North Africa, during the Cenomanian stage of the Late Cretaceous, bordered the Tethys Sea, which transformed the region into a mangrove-dominated coastal environment filled with vast tidal flats and waterways. Bahariasaurus is known from the Bahariya Formation, then a wetland environment, alongside the coeval Tameryraptor and Spinosaurus, this latter being also known from the Kem Kem beds. The faunal composition of both the Bahariya Formation and the Kem Kem beds were thought to be similar in the past, but the describers of Tameryraptor suggested that such superficial comparisons require further examination. Contemporary abelisaurid dinosaurs from the Bahariya Formation were also terrestrial carnivores, preying on other terrestrial fauna. Some sauropods are also known from the same formation such as Paralititan and Aegyptosaurus. A diverse fauna of aquatic animals is known from the Bahariya Formation. Underwater life diversity exploded during this period in the mangroves of North Africa, with turtles represented by the pleurodian Apertotemporalis, large bony fish like Mawsonia and Paranogmius, sawskate Onchopristis, sharks like Squalicorax and Cretolamna, and a broad selection of invertebrates.

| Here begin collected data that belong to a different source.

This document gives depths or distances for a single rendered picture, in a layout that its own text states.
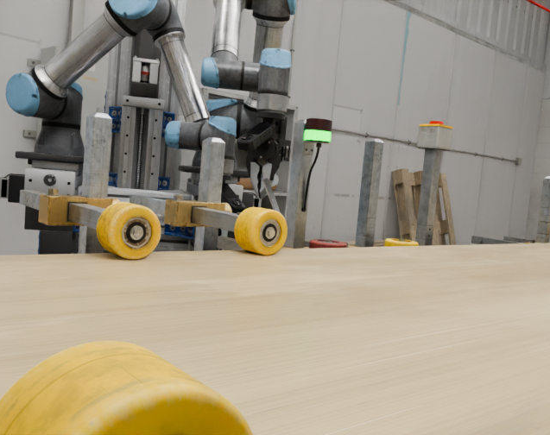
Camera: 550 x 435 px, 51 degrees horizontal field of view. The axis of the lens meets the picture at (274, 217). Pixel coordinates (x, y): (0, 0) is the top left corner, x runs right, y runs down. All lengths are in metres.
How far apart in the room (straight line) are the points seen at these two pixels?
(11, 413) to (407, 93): 6.29
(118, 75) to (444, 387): 1.82
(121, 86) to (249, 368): 1.74
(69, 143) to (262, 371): 1.54
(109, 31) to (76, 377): 1.56
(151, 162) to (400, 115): 4.58
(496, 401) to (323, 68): 5.03
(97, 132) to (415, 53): 5.66
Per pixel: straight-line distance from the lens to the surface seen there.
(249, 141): 1.36
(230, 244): 1.51
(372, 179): 1.54
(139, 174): 2.03
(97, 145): 1.09
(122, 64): 2.12
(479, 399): 0.45
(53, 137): 1.92
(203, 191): 1.22
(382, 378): 0.46
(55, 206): 1.07
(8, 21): 3.85
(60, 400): 0.19
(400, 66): 6.33
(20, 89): 1.82
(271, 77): 1.44
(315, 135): 1.32
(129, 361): 0.20
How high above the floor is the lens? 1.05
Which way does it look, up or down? 5 degrees down
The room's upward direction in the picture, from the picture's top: 5 degrees clockwise
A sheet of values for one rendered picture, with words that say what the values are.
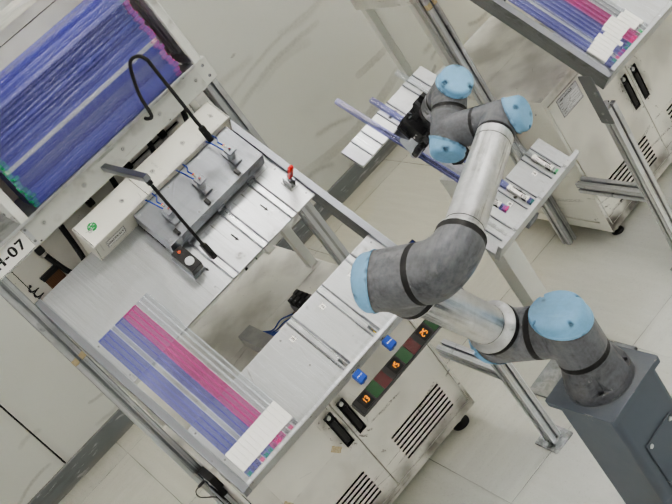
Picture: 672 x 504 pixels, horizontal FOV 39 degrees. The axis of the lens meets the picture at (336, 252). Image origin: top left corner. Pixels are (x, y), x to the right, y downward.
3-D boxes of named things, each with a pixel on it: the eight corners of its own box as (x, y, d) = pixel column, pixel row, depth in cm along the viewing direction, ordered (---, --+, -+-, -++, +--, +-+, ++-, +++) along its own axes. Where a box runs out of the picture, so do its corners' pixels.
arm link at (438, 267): (451, 268, 158) (516, 76, 186) (398, 277, 165) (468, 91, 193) (485, 311, 164) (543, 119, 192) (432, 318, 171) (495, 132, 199)
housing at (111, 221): (236, 144, 262) (229, 116, 249) (107, 270, 248) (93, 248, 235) (215, 127, 264) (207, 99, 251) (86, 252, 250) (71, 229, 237)
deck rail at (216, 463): (252, 491, 223) (249, 486, 217) (246, 497, 222) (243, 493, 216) (47, 306, 243) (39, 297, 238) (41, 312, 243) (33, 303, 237)
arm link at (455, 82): (438, 94, 194) (440, 57, 197) (423, 118, 204) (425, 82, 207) (475, 100, 195) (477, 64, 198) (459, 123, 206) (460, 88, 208)
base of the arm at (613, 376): (647, 359, 201) (629, 328, 197) (610, 414, 196) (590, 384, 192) (591, 345, 214) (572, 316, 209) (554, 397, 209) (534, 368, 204)

The composition of the dinosaur fauna of these sites is an anomaly, as there are fewer herbivorous dinosaur species relative to carnivorous dinosaurs than usual. This indicates that there was niche partitioning between the different theropod clades, with spinosaurids consuming fish while other groups hunted herbivorous dinosaurs. In North Africa, ceratosaurs are represented by Deltadromeus and unnamed noasaurids and abelisaurids in the Kem Kem Beds, an unnamed abelisaurid and Bahariasaurus itself in the Bahariya Formation, Rugops in the Echkar Formation, and Kryptops and Afromimus in the Elrhaz Formation. If Bahariasaurus is indeed an abelisauroid, it would have been related to taxa interpreted as being herbivorous or omnivorous, implying minimal resource competition with the coeval carnivorous theropods.